_Exercise:_ Copy every line of the data below exactly as given, except for the pictures.
##### Data provided
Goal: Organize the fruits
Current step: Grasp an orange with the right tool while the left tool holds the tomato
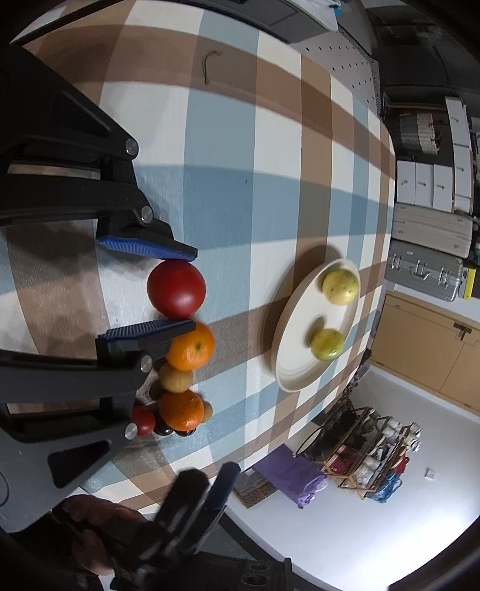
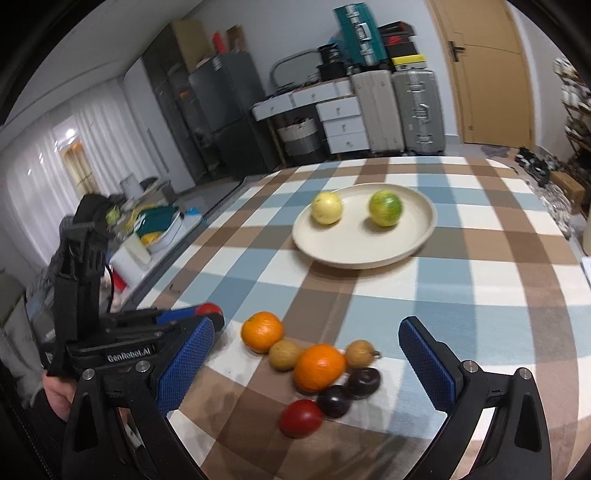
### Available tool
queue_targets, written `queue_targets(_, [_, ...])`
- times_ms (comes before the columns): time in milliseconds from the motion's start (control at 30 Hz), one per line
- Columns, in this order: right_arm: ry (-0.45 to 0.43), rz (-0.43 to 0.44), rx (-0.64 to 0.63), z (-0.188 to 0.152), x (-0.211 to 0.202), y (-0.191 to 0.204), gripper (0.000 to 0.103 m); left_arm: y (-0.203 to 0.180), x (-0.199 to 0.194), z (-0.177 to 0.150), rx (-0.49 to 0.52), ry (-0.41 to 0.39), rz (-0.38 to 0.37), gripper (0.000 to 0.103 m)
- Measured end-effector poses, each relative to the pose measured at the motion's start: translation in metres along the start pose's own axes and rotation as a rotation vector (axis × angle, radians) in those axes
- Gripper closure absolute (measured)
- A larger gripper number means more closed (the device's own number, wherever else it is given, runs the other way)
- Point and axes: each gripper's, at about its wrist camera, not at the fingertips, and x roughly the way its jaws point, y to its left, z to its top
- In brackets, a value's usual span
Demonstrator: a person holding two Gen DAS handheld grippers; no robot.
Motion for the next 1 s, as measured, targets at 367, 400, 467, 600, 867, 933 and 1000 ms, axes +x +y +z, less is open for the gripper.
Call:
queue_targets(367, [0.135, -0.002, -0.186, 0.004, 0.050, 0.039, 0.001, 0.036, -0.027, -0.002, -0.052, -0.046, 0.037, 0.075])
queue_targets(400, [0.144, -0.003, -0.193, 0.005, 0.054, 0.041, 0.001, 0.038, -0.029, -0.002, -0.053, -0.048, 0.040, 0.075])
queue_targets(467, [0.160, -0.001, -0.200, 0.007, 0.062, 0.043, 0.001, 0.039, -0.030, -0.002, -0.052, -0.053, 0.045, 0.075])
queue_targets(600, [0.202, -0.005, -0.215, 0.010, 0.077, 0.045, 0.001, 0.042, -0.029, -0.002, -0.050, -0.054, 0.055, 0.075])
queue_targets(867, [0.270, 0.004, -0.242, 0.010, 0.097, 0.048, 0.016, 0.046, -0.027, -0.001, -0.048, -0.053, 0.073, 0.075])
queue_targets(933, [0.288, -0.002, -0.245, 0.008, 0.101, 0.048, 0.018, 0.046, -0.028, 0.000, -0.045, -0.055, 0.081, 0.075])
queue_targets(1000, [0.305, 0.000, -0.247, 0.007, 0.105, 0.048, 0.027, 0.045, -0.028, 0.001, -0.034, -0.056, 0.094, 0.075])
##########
_Result for this exercise:_
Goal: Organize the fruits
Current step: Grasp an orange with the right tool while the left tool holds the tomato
### Available tool
queue_targets, written `queue_targets(_, [_, ...])`
- times_ms (comes before the columns): time in milliseconds from the motion's start (control at 30 Hz), one per line
- Columns, in this order: right_arm: ry (-0.45 to 0.43), rz (-0.43 to 0.44), rx (-0.64 to 0.63), z (-0.188 to 0.152), x (-0.211 to 0.202), y (-0.191 to 0.204), gripper (0.000 to 0.103 m); left_arm: y (-0.203 to 0.180), x (-0.199 to 0.194), z (-0.177 to 0.150), rx (-0.49 to 0.52), ry (-0.41 to 0.39), rz (-0.38 to 0.37), gripper (0.000 to 0.103 m)
- Measured end-effector poses, each relative to the pose measured at the motion's start: translation in metres along the start pose's own axes and rotation as a rotation vector (axis × angle, radians) in those axes
- Gripper closure absolute (measured)
- A larger gripper number means more closed (the device's own number, wherever else it is given, runs the other way)
- Point and axes: each gripper's, at about its wrist camera, not at the fingertips, and x roughly the way its jaws point, y to its left, z to its top
- In brackets, a value's usual span
Demonstrator: a person holding two Gen DAS handheld grippers; no robot.
Motion for the next 1 s, as measured, targets at 367, 400, 467, 600, 867, 933 and 1000 ms, axes +x +y +z, less is open for the gripper.
Call:
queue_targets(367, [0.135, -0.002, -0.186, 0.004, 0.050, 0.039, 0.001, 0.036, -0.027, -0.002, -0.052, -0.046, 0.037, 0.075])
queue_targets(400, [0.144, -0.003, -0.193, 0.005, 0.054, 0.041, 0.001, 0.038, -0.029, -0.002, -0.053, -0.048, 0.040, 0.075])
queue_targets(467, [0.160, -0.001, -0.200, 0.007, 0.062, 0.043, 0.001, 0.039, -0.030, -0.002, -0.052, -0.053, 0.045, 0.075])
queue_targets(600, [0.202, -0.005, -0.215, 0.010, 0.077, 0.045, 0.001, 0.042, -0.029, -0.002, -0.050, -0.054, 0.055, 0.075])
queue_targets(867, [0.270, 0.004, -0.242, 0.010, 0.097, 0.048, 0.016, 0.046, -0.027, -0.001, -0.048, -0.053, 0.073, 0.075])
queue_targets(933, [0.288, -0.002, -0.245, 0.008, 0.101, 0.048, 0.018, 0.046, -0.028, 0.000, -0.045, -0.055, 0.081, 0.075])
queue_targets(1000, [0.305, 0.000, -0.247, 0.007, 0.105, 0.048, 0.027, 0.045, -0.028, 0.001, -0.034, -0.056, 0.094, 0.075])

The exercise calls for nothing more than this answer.